At 3 a.m. ET, the received pronunciation and wisdom of the BBC flickered to life. The Beeb billed the event as “a glorious pageant, a national celebration, and a royal love story.” It was a love story indeed. Did you catch the name of the reporter chatting about the party busses shuttling guests from the hotel. “It’s making me smile,” she smiled, “because it’s making me think of an Indian wedding.” Then there was Faerne Cotton, who, with her delicate manner and daring eyeliner, possibly rates as the real Alexa Chung. Out in the crowd, one of Elizabeth’s subjects bragged to Faerne that she owned 12,000 pieces of Windsor-themed commemorative china.

On CBS at 4 a.m. ET, Katie was looking tragically MOTB, washed out in a coral suit.
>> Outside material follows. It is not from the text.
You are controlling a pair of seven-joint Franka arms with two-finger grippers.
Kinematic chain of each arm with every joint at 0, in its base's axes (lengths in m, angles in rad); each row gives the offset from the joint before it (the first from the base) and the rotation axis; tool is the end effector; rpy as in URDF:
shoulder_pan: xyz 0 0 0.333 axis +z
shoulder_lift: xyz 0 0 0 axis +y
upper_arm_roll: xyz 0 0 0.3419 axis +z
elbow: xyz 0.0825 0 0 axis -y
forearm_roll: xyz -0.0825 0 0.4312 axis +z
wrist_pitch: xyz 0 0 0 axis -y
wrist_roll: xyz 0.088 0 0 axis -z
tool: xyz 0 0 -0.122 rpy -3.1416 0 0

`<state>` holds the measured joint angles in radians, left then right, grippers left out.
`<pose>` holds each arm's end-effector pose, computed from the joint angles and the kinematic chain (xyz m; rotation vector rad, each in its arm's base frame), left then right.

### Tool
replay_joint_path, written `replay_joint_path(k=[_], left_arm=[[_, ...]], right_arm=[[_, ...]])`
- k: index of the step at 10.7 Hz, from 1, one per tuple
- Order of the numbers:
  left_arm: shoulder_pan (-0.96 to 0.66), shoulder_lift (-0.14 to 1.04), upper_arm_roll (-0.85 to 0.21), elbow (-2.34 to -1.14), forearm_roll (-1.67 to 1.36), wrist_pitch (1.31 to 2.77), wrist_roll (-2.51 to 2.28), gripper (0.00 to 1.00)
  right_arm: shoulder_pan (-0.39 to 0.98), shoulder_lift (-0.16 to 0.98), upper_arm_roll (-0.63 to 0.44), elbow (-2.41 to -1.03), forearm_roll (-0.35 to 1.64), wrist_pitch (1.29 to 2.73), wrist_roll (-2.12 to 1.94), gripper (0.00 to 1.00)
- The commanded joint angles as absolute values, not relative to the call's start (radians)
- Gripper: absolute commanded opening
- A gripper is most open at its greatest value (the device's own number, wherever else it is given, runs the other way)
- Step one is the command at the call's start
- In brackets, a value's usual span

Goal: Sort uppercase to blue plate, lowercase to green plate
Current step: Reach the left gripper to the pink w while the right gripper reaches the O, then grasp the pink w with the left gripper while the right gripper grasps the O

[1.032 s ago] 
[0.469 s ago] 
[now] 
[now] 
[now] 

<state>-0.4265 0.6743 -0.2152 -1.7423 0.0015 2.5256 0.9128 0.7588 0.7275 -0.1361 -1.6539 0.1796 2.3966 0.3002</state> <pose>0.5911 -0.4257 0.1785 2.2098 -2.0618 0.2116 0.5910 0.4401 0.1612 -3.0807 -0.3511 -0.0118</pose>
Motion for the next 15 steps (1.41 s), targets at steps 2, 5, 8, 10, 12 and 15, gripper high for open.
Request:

Her lead-in was a joke about how neither she nor the viewer had received a wedding invitation. “Don’t despair, however! We invite you to be our guest for the next five hours …” Katie had breaking news: The queen would be conferring some titles on William and Catherine.

On NBC, Matt Lauer said, “Just this morning, the queen has conferred titles on William and Catherine …”

On ABC, Diane Sawyer and Barbara Walters were chatting with Tina Brown, who fizzed like this: “Diana, Diana, Diana … I don’t think Kate Middleton is a billowing train kind of a girl.” Diane and Barbara ran out of things to say at 4:07. There was an awkward silence. Then Barbara said, “We just heard about new titles …”

On CNN shortly thereafter, Anderson Cooper correctly identified David Beckham and Posh Spice arriving, then he asked me to scan my TV screen with my phone.

On Univision—en vivo from Londres, Inglaterra—an on-scene correspondent wore a hat so chic that no American TV journalist could risk it. Meanwhile, back in the studios, presenters who were vacuum-sealed inside one-shouldered cocktail dresses discussed the Anglican faith.

For the main event, I flipped back to the BBC, where they’d invited over Simon Schama, CBE, to freestyle. He chuckled at the busses and arranged them in a riff on “the mixture of spectacle and identification … That could be your football team when you’re playing away, really.” When it was confirmed that Sarah Burton at Alexander McQueen had designed the dress, a presenter squealed in italicized ecstasy: “I am beside myself!”

At the moment of the hitch, there was a sound glitch, the rare flaw in a grand day: I liked the swell of droning feedback that stripped from the speakers just as the bride was pledging herself. In other noise news, all throughout the kingdom, the microphones picked up a high huge cheer—and tea-kettle shriek—and a beauty of a tintinnabulation. Good show!